* Problem requirements *
Using the listing below, copy exactly each line from the one that has "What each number" through the one that has "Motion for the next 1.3"; omit the pictures.
▼▼▼
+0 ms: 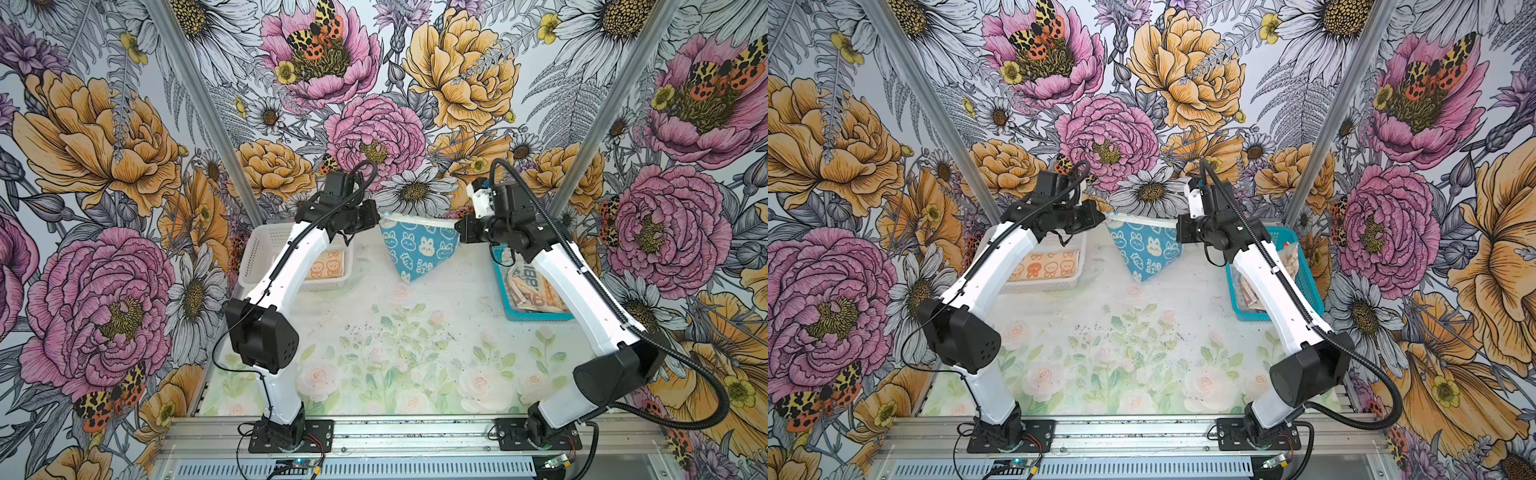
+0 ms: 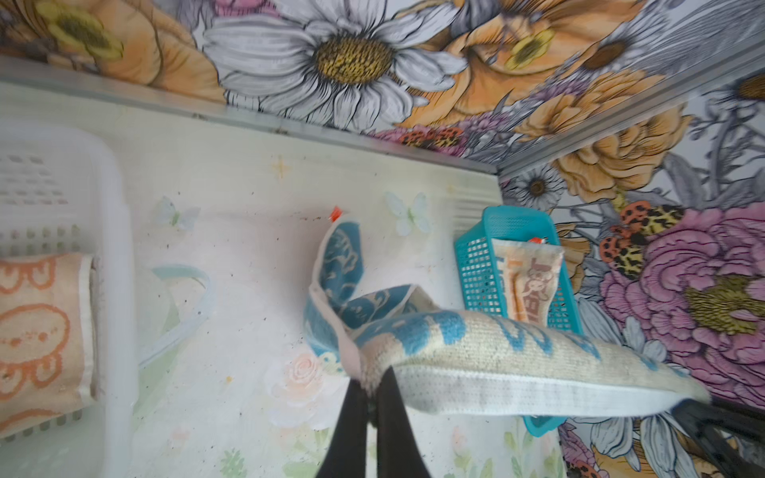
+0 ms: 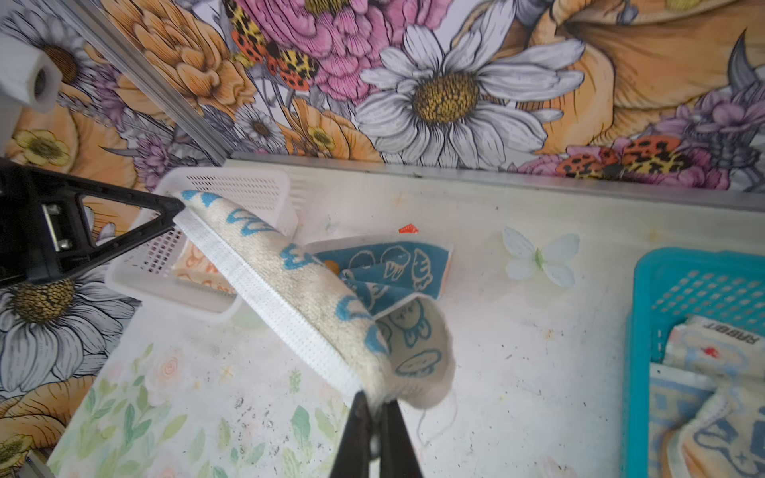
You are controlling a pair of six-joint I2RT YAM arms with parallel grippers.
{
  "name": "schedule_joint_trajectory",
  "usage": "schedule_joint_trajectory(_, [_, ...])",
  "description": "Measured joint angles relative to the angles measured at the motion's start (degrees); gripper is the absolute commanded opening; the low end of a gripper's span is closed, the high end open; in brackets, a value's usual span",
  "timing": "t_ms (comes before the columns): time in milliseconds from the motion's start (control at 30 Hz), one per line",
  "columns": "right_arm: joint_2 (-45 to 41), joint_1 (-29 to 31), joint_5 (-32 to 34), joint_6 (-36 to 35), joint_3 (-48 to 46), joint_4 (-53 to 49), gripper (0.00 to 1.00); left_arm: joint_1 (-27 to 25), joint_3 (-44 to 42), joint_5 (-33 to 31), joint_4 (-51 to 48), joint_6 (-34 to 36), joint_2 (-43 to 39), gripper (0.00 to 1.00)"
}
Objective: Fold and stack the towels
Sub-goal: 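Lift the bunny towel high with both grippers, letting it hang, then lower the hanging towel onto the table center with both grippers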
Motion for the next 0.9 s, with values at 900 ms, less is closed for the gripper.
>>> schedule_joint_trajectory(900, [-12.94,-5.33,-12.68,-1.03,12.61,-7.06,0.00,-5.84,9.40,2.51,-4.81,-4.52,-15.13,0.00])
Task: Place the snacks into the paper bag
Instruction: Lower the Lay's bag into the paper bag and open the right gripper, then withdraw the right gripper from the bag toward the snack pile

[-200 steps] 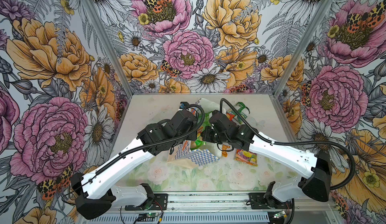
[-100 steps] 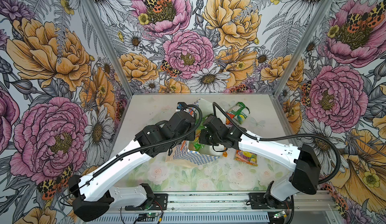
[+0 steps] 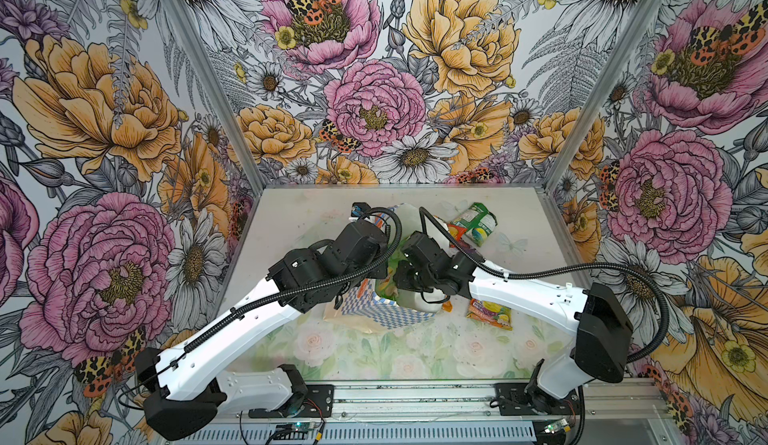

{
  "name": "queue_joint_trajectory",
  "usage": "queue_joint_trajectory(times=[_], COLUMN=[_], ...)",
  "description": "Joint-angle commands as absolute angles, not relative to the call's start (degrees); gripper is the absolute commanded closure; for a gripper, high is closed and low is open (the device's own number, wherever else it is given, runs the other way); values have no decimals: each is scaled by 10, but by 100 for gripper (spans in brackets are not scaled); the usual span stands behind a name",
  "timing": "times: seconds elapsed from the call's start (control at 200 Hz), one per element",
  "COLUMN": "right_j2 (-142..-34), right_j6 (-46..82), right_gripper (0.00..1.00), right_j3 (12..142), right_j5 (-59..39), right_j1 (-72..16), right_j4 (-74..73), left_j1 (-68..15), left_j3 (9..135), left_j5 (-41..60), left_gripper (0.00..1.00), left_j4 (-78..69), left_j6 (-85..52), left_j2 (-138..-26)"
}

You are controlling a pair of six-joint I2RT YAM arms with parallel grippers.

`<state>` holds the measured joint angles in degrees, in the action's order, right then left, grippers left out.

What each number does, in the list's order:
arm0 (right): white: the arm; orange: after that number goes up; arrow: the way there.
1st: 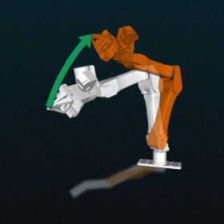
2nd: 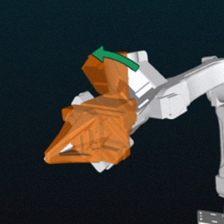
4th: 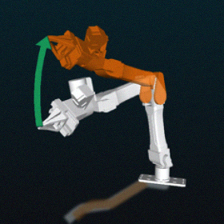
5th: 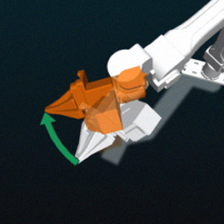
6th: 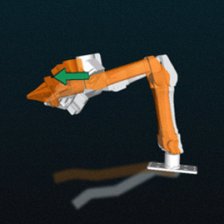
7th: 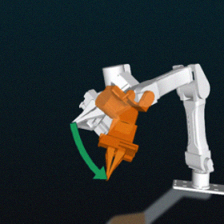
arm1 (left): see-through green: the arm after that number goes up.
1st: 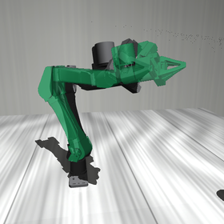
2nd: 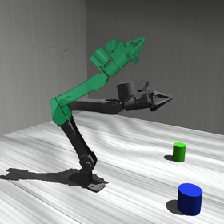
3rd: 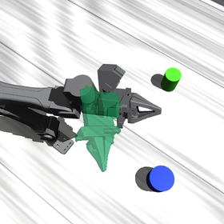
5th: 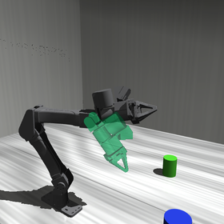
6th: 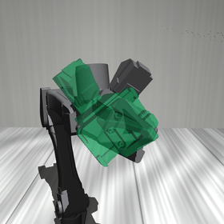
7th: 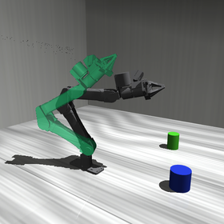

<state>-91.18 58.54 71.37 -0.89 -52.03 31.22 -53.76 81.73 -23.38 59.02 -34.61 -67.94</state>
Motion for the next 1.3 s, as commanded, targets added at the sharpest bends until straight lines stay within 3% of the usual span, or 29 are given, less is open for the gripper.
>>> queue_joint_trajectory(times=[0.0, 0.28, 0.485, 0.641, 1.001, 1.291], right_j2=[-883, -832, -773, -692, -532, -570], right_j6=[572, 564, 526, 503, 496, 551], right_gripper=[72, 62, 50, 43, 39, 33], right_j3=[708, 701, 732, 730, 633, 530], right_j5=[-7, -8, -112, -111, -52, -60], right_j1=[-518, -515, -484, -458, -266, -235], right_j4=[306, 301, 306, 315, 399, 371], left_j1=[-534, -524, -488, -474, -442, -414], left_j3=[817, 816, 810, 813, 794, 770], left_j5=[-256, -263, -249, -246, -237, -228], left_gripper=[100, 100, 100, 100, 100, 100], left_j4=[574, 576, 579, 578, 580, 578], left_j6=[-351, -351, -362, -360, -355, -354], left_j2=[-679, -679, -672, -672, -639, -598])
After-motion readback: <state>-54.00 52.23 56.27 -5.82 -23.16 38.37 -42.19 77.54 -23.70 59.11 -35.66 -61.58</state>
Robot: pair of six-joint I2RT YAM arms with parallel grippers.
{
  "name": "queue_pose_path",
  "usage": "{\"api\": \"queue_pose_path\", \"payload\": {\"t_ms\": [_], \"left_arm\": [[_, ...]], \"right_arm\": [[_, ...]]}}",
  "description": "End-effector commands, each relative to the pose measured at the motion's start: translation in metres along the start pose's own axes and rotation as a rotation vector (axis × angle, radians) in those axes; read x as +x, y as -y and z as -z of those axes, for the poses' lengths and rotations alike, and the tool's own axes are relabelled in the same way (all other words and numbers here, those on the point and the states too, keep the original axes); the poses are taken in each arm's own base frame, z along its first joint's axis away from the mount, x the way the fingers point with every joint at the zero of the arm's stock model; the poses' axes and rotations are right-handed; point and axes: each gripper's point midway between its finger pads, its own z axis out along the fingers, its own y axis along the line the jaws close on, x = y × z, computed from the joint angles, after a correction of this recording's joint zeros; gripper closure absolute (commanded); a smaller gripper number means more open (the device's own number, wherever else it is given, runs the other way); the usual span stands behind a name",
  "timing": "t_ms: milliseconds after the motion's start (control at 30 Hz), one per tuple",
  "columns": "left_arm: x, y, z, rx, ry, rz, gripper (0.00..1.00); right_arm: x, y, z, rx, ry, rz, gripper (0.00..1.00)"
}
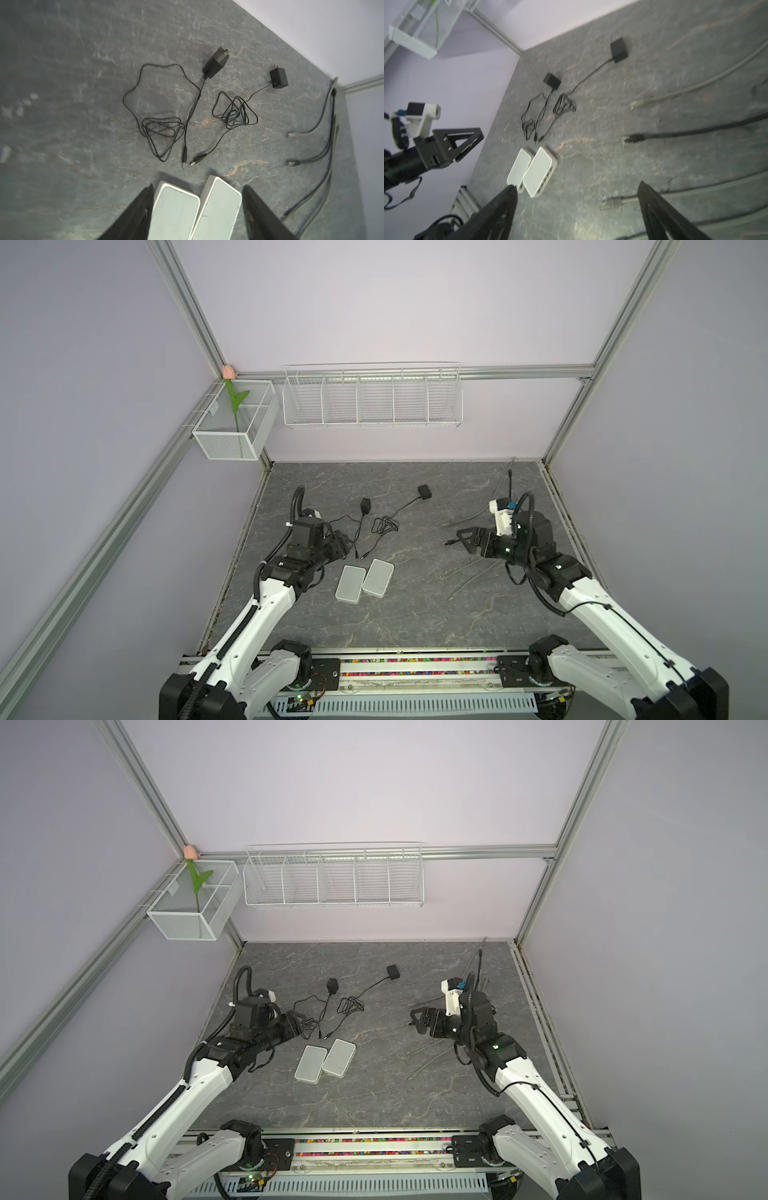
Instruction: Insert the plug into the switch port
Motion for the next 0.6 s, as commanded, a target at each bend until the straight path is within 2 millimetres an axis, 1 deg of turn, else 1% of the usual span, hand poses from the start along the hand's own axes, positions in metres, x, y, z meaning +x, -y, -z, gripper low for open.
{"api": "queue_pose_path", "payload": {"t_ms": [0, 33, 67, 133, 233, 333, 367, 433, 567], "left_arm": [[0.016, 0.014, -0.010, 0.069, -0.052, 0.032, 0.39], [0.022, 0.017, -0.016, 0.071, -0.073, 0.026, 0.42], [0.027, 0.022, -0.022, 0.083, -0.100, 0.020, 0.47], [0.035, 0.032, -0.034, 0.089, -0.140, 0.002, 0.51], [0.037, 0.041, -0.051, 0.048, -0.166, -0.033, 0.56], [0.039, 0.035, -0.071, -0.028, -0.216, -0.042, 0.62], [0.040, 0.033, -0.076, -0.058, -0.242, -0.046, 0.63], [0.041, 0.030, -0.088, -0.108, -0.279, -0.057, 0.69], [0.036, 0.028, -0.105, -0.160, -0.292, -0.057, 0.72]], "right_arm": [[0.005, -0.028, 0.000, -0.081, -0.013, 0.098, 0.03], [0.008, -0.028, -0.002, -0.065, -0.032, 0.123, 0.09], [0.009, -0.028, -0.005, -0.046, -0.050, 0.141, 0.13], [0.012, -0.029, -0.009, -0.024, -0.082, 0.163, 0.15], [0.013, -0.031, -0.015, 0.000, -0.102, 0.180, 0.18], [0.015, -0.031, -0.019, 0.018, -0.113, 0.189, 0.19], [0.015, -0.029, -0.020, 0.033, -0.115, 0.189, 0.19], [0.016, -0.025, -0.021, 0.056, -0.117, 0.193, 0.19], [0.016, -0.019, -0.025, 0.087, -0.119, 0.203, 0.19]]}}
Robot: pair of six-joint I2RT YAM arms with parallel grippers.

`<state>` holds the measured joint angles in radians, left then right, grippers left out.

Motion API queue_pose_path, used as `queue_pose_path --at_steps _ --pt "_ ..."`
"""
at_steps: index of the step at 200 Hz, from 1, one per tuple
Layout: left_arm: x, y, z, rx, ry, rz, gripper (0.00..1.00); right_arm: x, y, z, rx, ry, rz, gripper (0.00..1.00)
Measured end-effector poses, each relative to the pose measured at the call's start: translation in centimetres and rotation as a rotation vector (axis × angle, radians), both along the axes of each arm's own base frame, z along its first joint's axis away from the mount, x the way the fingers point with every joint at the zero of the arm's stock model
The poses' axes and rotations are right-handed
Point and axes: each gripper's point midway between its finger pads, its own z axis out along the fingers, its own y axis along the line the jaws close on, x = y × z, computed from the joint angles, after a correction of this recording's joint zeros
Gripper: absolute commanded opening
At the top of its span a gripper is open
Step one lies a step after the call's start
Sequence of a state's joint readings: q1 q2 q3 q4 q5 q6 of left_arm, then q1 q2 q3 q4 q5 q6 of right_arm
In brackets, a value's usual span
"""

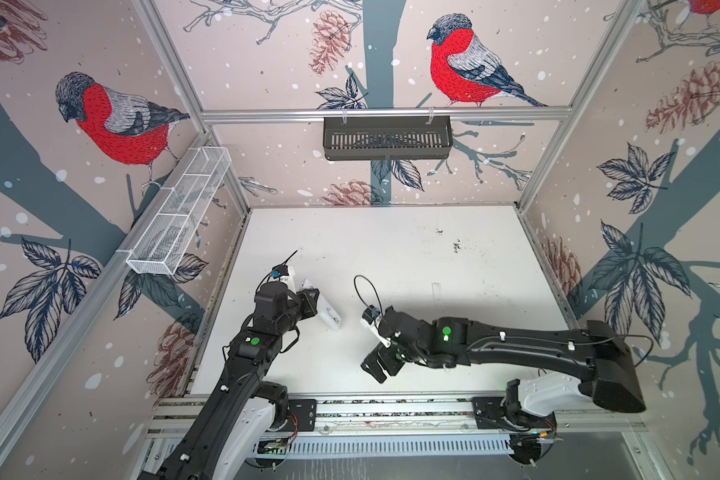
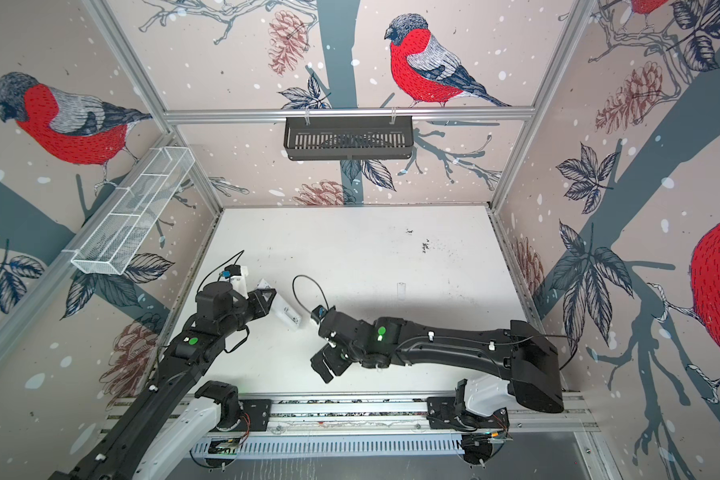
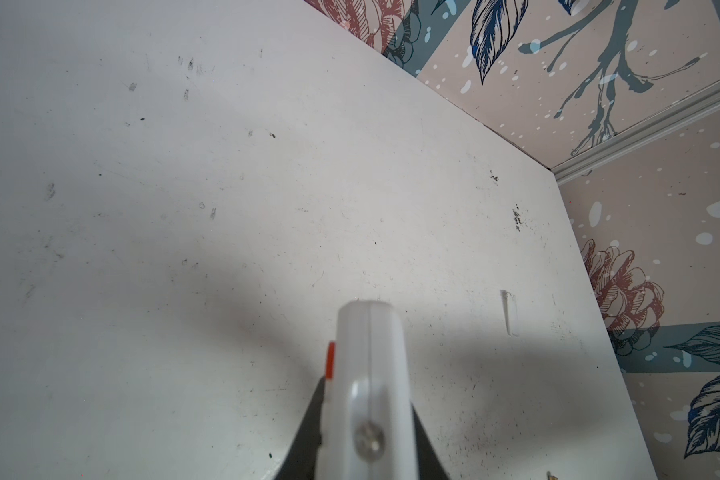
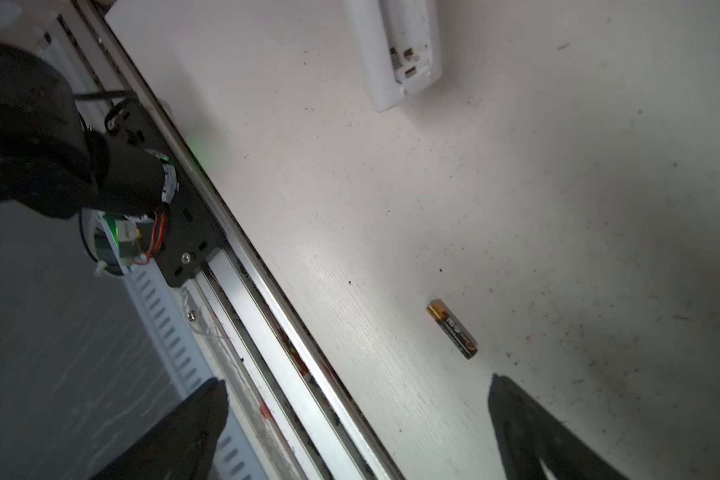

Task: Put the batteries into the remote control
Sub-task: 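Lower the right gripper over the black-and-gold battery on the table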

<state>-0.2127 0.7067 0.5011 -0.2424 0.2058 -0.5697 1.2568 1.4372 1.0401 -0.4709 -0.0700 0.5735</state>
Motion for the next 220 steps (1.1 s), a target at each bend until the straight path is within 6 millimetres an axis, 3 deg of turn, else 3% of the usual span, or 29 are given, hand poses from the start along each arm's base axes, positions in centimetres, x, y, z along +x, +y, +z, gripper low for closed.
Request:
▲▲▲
* Completed task *
What each number does, in the list's order:
arm0 (right): white: the arm; orange: after that number goes up; arrow: the way there.
1st: 
2nd: 
4th: 
5th: 
6th: 
7th: 
arm1 (left): see-through green: the arm after that number goes up.
1st: 
2nd: 
3rd: 
5th: 
6th: 
7th: 

<state>-91.18 58.54 71.37 -0.89 -52.03 31.22 -53.76 81.73 -23.38 59.02 -34.61 -67.94</state>
Motion for the next 1.3 s, as commanded, targets added at the sharpest bends until straight lines stay within 3% of the usual span, or 29 are given, less is open for the gripper.

That concludes the answer to this exercise.